Del incesante caudal que nos trasvasa su reflexión, recogemos ante todo el acercamiento entre cuerpo y ciudad, como partes indisociables y controvertidas, al tiempo que fértiles y sofisticadas. Más cerca de lo posible que de lo temerario, el discurso gráfico del texto grabado en la ciudad permitirá recorrer algunas de las sendas ahora indicadas. Cada uno de nosotros lleva inciso en su historia particular un buen número de elementos gráficos que le acompañan en su devenir personal. La ciudad relata, junto con nuestro cuerpo, el murmullo de posibles imaginarios.

Otra autora, en este caso norteamericana, que nos anima a procesar la experiencia urbana como territorio de representación personal y artística es Alice Wexler, quien sugiere a los educadores que canalicen la experiencia y memoria personal de los estudiantes hacia múltiples interpretaciones de significados, no únicamente contemplando y viendo piezas de arte (contemporáneo preferiblemente), sino creando propuestas personales. Sugiere innovar, y reconstruir el papel de los museos en nuestra orientación, criticando ciertas prácticas de la cultura tradicional del museo, revisando el papel preponderante que han adquirido los comisariados de exposiciones. Conviene explorar las nociones emergentes que surgen de las audiencias y de los públicos como grupos y comunidades, con estrategias pedagógicas que animen a los visitantes a replantearse aspectos como el patrimonio, la identidad y la representación de experiencias. (Wexler, 2007: 26). El proceso de desmantelamiento de los museos de arte como templos de representación trascendente se iniciaría implicando a los estudiantes y a las audiencias en la participación, el diálogo y el debate, a partir de aquellas propuestas más arriesgadas y de los museos cuyas muestras de arte comprometido fuesen realmente incisivas. De nada sirve regodearnos en la complacencia de lo ya conocido o asumido como estereotipo. Los significados culturales históricos se pueden retomar para reinterpretar desde nuestra visión actual. En este sentido, la calle se convierte en escenario propicio para activar alegorías relevantes. El activismo en las artes está ganando adeptos y ofreciendo nuevos modelos para mirar y para ver. La intersección de actuaciones sobre la tierra, la historia, la cultura y la política, se puede establecer desde el propio ámbito local. Cuando nos convertimos en turistas, y especialmente cuando optamos por ser turistas en nuestra propia ciudad, las calles recuperan su memoria, su historia, su atractivo visual, tanto para los artistas como para quien no se adscribe a este ámbito profesional. El conocimiento adquiere así rango de experiencia a través de la participación (vid. fig 12).

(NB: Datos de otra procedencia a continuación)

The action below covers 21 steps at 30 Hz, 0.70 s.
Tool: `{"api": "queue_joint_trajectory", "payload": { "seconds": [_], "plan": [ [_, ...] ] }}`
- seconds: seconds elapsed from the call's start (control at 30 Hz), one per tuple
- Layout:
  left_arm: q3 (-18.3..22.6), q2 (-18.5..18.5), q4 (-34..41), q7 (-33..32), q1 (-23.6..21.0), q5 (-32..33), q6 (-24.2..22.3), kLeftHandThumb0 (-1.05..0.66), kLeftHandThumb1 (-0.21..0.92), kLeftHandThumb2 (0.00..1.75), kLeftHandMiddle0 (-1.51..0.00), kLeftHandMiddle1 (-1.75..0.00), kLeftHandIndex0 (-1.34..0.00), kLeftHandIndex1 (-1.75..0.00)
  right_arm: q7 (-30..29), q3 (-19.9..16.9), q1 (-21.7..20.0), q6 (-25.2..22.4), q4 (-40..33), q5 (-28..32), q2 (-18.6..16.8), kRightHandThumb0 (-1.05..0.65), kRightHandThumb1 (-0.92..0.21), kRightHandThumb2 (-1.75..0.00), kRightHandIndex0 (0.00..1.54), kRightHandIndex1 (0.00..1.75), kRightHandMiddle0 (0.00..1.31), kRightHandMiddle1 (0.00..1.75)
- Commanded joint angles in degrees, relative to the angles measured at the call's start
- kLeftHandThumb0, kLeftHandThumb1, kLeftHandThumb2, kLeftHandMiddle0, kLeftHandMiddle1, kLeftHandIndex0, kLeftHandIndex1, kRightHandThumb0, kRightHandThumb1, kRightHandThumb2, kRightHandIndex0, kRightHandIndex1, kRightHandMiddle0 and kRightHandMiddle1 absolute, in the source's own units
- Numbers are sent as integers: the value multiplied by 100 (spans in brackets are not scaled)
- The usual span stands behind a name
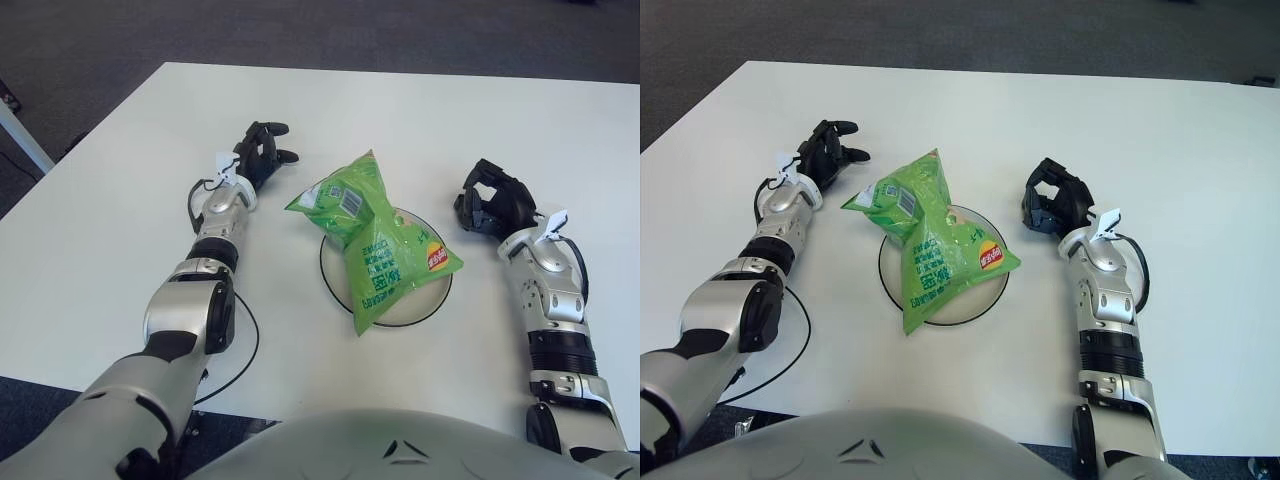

Al observar las letras de la ciudad nos podemos emocionar, escandalizar, enfurecer o incluso divertir. Cuando las retratamos y creamos narrativas propias a partir del alfabeto urbano, nuestros resortes culturales abren caminos imprevistos hacia un nuevo contexto identitario a varias voces: entre nosotros mismos, con la ciudad, y hacia el colectivo del cual nos sentimos partícipes.